- Work to complete
A single number is wanted: how many lines of the records below contain the word "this".

Working data below:

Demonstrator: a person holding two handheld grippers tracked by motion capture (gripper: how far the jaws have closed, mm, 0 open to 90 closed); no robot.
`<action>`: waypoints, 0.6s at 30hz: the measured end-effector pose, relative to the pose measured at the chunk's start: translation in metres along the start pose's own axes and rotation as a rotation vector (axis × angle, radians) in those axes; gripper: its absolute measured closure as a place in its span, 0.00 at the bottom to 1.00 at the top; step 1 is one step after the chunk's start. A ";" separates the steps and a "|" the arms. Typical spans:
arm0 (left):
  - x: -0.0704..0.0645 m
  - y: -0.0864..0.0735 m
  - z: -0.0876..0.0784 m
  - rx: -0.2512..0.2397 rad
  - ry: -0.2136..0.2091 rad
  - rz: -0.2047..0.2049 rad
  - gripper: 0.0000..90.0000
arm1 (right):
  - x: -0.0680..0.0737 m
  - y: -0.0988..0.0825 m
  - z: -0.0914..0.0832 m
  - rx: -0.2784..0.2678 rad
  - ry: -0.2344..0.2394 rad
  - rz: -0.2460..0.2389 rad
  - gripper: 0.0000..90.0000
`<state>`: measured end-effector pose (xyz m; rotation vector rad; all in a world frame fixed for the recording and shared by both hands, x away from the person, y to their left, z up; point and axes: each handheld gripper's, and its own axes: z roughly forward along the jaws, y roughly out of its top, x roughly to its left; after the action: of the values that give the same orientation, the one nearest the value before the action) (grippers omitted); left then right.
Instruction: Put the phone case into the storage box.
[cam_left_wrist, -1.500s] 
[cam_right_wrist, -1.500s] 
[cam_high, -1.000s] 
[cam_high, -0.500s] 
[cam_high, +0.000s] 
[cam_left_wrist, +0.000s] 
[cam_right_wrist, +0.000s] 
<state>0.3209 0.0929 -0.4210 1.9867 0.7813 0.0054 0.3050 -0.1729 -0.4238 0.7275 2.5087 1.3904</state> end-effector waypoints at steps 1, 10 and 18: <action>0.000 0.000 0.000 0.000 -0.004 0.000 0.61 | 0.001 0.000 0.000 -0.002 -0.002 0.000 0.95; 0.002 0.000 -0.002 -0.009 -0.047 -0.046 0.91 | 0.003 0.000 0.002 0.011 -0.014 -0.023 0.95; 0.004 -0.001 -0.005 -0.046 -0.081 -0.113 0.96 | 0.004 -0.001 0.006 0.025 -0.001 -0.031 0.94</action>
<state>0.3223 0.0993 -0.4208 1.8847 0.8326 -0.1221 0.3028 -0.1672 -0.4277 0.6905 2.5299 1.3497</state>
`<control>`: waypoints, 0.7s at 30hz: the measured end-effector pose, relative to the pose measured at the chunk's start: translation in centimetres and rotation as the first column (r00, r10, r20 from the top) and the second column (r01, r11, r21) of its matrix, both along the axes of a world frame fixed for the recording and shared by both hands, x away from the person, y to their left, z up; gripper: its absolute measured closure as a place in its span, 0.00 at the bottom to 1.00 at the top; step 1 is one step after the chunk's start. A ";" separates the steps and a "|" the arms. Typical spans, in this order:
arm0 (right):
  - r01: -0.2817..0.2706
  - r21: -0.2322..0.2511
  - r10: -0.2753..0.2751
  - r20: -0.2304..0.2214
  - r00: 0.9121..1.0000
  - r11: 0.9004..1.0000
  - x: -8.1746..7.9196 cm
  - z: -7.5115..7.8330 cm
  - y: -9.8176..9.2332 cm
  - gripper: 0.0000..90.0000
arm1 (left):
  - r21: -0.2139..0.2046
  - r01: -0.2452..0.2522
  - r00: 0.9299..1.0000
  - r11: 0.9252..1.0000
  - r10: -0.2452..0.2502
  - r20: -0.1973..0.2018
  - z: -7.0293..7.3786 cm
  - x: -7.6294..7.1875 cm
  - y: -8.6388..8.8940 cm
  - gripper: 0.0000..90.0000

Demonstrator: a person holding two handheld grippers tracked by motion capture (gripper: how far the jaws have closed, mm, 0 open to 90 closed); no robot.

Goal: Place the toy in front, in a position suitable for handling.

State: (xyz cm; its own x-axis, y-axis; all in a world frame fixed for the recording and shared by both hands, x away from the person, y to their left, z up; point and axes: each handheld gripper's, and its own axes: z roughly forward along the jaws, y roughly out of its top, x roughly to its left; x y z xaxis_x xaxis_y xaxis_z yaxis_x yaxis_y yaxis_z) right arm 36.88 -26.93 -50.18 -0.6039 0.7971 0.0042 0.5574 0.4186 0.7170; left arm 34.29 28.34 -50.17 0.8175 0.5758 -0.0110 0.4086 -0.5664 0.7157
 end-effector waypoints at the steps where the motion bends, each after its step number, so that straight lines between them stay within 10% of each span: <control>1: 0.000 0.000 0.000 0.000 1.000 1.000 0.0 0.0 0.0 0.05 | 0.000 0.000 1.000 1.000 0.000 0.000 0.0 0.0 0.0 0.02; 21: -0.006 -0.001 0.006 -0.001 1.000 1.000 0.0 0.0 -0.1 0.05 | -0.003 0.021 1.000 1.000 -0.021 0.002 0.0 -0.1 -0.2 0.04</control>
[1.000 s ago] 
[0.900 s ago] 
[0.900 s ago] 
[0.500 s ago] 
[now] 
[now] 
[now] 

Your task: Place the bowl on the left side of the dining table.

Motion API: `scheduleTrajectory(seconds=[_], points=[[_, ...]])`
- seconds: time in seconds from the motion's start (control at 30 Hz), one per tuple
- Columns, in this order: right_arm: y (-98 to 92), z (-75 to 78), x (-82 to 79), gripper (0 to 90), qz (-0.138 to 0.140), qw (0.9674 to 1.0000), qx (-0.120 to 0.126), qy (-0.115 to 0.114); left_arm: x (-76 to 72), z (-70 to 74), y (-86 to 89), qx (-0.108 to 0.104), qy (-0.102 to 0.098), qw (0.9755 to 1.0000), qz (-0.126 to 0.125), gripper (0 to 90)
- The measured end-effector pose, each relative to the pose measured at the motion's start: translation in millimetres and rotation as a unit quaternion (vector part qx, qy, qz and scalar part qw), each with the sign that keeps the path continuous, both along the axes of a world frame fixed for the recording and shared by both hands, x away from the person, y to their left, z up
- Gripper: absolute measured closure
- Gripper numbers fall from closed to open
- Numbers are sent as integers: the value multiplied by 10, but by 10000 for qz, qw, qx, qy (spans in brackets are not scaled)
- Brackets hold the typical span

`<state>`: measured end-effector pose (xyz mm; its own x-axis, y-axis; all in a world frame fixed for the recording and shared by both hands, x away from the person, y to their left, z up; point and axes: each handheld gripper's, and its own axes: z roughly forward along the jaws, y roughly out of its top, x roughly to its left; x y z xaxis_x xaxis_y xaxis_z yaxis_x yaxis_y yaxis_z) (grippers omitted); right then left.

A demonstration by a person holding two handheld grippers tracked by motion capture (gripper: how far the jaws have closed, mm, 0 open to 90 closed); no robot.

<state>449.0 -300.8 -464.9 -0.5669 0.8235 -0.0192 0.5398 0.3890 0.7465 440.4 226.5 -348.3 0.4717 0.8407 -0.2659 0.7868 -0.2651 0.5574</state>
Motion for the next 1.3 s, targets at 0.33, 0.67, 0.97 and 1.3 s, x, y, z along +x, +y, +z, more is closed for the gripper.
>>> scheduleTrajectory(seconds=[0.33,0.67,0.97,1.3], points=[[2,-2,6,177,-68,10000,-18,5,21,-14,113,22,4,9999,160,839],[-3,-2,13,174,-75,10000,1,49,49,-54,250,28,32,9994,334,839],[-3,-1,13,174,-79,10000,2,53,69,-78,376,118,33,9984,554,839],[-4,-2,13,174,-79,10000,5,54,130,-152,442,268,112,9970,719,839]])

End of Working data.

- Solved exercise
2